Acadia National Park Quarter
The United States Mint America the Beautiful Quarters® Program will see five new strikes in 2012, the third of which will be the 2012 Acadia National Park Quarter. The coin marks the thirteenth issue for the program as a whole which launched in 2010. The quarter dollar for the state of Maine is scheduled to enter circulation with a release date of June 11, 2012.
Five reverse designs for the Acadia National Park Quarter were created for the United States Mint and presented to parties for comment. As an official part of the process, the Citizen’s Coinage Advisory Committee (CCAC) and the United States Commission of Fine Arts (CFA) reviewed the candidate designs and offered their recommendations back in late 2010. These recommendations along with those from other parties, including the United States Mint, were given to the Treasury Secretary who is responsible for making all the final design selections for the America the Beautiful Quarters. On December 8, 2011, the United States Mint announced the design and offered a line art image of it, shown on this page.
The reverse, designed by Barbara Fox and sculpted by Joseph Menna, depicts a scene of Bass Harbor Head Lighthouse and Acadia’s rough coastline. Inscriptions on the reverse include ACADIA, MAINE, 2012 and E PLURIBUS UNUM.
Obverses of all America the Beautiful Quarters include John Flanagan’s 1932 portrait of George Washington. The image is one that has been restored to include the "subtle details and the beauty of the original model," unlike earlier quarters before the program. Inscriptions shown on the obverse include UNITED STATES OF AMERICA, LIBERTY, IN GOD WE TRUST and QUARTER DOLLAR.
When first offered into circulation through the Federal Reserve Banks, the United States Mint will likely also make the coins available for direct purchase. In past years, the similar strikes were available in 100-coin bags or two-roll sets.
Additional 2012 America the Beautiful Quarter releases for the year include:
- El Yunque National Forest Quarter
- Chaco Culture National Historical Park Quarter
- Hawaii Volcanoes National Park Quarter
- Denali National Park Quarter
Five ounce coins will also be issued by the United States Mint containing the same designs as found on Acadia National Park Quarter. They include the investor Acadia America the Beautiful Five Ounce Silver Bullion Coin and the numismatic or collector Acadia America the Beautiful Five Ounce Silver Uncirculated Coin.
Acadia National Park in Maine
Honored as the first national park east of the Mississippi River, Acadia is located in the state of Maine and preserves a location central to many cultures including Native Americans and European settlers.
The park consists mostly of 47 square miles on Mount Desert Island, but also includes areas of the smaller island Isle au Haut and part of the Schoodic Peninsula. An estimated 2.2 million visitors a year take in the area’s beautiful coastal views as well as the other recreational opportunities the area has to offer.
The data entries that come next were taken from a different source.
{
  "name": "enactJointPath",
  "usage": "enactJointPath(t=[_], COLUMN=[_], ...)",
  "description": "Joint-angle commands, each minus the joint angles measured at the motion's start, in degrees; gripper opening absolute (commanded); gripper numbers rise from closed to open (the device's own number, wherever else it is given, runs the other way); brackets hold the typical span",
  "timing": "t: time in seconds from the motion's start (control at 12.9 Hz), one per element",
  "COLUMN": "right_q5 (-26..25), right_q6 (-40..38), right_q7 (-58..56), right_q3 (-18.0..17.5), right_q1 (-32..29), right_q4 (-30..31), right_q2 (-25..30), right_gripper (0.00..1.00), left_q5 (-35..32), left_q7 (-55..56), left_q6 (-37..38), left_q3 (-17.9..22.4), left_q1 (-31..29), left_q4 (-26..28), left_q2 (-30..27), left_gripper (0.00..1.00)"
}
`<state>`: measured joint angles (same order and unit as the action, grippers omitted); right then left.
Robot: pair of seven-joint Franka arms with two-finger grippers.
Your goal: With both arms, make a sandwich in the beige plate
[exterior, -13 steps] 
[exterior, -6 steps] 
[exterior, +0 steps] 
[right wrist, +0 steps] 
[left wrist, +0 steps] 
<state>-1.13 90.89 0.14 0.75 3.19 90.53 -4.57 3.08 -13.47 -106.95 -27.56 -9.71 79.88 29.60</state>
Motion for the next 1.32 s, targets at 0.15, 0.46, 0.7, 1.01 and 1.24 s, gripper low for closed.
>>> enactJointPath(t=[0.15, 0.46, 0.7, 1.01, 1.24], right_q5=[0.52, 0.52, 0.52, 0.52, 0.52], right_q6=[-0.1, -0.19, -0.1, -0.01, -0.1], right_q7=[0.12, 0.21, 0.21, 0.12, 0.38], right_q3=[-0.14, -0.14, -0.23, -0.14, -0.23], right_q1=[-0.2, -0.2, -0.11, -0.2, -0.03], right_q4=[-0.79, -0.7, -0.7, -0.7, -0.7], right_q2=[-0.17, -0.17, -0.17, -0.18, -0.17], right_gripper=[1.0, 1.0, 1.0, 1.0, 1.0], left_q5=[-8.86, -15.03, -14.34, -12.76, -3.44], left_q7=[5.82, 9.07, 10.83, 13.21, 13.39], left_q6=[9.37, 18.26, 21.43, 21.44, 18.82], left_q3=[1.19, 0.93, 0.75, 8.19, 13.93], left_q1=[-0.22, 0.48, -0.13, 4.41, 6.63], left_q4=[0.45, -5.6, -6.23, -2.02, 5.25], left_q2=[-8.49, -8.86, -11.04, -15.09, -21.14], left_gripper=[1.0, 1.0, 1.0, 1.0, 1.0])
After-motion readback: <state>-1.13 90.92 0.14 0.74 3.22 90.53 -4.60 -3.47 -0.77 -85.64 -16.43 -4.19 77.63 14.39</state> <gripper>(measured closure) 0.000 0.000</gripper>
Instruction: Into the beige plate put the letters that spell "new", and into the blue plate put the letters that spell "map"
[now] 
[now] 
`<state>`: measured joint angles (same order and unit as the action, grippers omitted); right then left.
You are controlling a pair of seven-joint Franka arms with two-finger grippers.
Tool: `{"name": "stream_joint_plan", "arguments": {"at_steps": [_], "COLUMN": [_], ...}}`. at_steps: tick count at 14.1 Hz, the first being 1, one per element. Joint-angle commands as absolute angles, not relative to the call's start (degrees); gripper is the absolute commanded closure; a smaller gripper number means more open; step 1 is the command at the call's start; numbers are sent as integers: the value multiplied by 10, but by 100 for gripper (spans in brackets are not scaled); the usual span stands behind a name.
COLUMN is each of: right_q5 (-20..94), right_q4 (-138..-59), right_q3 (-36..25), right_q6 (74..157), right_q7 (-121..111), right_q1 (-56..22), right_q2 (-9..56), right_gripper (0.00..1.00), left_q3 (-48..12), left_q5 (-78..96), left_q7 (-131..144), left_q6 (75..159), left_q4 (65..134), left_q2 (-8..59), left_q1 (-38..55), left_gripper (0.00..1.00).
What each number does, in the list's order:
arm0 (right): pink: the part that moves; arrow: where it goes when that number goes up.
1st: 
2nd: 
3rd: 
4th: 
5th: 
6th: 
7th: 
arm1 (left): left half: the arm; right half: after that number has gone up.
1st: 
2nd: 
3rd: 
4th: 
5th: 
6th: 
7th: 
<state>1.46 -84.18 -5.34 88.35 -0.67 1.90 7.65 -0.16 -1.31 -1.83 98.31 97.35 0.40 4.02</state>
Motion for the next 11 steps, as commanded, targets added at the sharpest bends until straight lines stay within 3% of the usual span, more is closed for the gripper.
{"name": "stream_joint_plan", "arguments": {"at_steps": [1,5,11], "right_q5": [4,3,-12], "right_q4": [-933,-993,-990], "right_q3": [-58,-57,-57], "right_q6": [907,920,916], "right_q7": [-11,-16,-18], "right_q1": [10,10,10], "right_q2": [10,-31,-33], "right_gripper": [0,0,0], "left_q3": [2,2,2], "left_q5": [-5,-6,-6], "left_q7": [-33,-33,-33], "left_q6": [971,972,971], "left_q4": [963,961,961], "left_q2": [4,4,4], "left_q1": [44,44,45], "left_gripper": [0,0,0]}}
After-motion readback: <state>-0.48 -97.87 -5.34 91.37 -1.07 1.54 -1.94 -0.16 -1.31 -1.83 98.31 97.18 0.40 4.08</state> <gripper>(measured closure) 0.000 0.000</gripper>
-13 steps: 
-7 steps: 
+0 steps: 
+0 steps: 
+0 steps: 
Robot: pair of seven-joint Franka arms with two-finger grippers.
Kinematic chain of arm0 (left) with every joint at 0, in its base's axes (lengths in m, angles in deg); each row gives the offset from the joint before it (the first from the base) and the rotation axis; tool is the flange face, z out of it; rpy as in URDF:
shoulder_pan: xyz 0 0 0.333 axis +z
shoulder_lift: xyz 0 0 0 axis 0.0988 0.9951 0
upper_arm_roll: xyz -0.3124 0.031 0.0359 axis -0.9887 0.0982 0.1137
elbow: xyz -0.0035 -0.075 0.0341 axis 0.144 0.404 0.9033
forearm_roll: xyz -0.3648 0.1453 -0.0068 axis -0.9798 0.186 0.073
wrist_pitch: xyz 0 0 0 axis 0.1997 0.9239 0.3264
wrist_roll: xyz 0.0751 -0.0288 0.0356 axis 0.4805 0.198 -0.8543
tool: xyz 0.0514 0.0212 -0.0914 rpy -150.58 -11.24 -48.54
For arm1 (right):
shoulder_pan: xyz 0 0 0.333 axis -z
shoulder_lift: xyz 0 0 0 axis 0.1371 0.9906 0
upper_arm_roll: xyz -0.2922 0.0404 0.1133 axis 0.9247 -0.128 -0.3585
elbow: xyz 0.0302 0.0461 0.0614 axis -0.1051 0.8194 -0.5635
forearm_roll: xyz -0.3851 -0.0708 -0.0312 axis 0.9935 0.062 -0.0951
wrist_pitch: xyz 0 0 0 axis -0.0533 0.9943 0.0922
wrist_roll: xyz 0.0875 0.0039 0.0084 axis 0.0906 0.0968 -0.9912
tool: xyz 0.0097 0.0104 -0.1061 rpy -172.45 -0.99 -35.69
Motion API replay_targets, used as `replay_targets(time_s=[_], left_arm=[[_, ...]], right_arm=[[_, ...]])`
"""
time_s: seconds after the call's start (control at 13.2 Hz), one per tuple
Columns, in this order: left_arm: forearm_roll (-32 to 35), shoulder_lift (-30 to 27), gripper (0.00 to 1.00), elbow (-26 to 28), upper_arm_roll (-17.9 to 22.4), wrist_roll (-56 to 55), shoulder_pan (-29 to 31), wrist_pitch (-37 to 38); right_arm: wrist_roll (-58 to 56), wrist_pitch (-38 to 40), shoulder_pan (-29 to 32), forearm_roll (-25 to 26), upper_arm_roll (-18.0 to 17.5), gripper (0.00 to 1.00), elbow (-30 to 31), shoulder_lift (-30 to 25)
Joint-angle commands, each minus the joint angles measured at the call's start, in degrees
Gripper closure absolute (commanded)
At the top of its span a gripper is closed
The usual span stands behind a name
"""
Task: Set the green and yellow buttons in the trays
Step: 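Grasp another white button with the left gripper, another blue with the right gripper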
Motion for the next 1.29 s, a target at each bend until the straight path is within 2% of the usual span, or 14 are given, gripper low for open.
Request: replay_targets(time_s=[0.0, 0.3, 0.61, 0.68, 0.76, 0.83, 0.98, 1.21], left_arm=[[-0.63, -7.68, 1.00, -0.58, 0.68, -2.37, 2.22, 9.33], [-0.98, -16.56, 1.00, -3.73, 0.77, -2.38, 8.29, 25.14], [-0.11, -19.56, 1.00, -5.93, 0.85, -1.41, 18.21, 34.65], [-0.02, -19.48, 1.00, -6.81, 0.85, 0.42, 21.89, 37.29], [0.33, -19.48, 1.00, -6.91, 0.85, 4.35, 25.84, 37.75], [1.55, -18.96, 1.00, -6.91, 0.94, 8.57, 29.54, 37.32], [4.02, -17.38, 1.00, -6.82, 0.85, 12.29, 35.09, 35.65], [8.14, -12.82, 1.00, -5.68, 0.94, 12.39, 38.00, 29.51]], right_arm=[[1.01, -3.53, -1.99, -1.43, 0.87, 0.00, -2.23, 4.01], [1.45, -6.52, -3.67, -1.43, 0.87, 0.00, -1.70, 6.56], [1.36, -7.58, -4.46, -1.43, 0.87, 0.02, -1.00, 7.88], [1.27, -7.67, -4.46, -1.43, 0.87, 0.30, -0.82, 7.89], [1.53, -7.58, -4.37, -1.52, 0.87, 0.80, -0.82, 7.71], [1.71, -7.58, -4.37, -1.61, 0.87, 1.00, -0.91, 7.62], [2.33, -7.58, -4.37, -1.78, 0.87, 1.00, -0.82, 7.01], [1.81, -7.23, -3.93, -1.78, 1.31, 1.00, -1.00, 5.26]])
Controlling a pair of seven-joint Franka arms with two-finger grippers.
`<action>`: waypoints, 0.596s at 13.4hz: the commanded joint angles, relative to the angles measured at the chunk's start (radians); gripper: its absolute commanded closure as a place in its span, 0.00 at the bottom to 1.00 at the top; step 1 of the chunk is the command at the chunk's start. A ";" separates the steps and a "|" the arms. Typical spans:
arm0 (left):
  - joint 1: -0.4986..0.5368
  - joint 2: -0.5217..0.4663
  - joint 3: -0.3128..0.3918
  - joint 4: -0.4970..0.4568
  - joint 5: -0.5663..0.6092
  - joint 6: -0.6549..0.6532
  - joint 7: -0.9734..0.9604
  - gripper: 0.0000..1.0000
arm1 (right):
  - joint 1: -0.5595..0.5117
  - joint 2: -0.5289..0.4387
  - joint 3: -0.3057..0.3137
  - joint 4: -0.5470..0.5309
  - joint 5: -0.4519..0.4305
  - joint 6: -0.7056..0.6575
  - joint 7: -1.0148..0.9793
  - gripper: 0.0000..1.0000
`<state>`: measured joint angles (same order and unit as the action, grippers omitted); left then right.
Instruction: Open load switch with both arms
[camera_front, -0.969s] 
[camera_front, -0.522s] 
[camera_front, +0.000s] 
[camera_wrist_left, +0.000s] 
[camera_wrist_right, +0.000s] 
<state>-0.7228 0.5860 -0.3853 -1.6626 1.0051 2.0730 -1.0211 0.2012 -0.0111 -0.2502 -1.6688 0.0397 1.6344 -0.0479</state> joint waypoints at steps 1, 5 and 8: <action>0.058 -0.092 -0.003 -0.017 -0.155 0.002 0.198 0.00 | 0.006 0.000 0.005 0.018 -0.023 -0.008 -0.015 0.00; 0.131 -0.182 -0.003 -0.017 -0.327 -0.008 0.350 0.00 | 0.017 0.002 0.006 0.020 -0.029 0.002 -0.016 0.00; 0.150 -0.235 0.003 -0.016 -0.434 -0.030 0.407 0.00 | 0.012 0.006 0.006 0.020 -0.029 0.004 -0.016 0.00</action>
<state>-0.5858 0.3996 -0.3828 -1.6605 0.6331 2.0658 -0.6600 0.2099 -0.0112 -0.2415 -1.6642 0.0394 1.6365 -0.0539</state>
Visitors to the park must be prepared for a variety of weather conditions. Summer temperatures can normally range from 45 to 85 degrees with the other seasons seeing much cooler highs. Fog and rain are also a common occurrence.
President Woodrow Wilson originally protected the area in 1916 as the Sieur de Monts National Monument. It only took a few years for individuals to recognize the importance and beauty of the area and to push for additional protections. In 1919, the Lafayette National Park was created named after the influential American Revolution supporter Marquis de Lafayette. Finally, in 1929 it was given the name we know it by today, Acadia National Park.
Of interest, philanthropist John D. Rockefeller, Jr. was instrumental in the creation of many of the parks trails in the early part of the 1900’s. His funding of architect Beatrix Farrand resulted in nearly 50 miles of the carriage trails created within the park and 17 granite bridges. Rockefeller was also largely responsible for the park’s rebuilding after a large portion of it burned in 1947. The natural re-growth seen since then is considered by many to be more beautiful than it was before the fire.